- _EXERCISE_:
Among the lines below, tally those that hold "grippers". Return the number and nothing more.

- _COLLECTED MATERIAL_:
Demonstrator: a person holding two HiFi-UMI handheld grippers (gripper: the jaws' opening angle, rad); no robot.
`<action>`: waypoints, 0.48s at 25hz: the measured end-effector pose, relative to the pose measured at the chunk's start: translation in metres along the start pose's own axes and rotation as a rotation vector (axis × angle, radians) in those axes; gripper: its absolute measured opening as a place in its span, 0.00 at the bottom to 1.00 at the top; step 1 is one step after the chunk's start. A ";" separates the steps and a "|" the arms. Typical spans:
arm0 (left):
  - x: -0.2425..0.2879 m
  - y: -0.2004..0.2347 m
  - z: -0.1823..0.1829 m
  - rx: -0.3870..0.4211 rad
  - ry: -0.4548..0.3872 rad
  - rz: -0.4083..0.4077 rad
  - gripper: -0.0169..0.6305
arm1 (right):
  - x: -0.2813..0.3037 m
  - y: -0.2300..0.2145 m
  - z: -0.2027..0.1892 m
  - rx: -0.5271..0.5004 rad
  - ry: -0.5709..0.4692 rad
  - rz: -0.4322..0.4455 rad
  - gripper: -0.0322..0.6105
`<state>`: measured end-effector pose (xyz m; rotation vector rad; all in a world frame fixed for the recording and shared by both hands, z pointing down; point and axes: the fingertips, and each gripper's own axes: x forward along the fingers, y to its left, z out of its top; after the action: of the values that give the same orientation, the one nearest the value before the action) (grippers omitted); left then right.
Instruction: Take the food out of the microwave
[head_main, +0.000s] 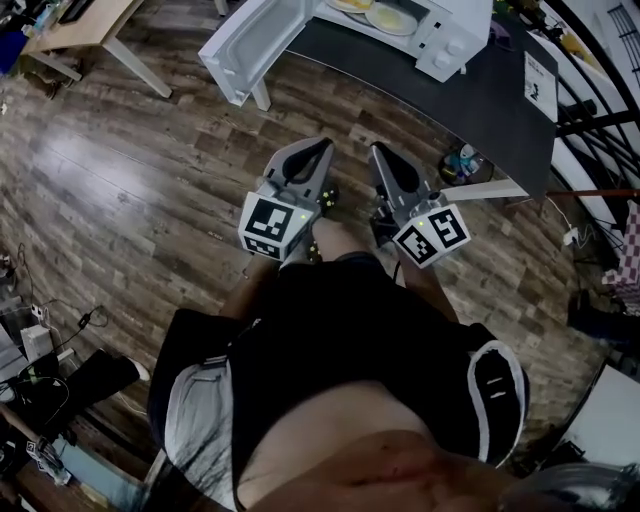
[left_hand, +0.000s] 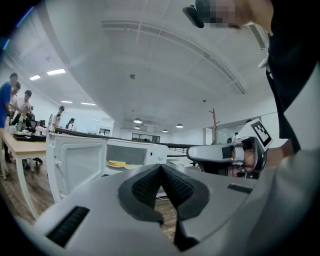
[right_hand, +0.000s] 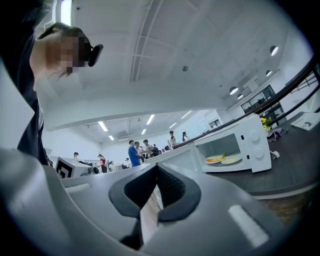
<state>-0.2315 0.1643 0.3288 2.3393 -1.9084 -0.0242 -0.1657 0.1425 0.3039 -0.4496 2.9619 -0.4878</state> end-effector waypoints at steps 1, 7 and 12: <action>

- _OUTPUT FOR THIS EXERCISE_:
2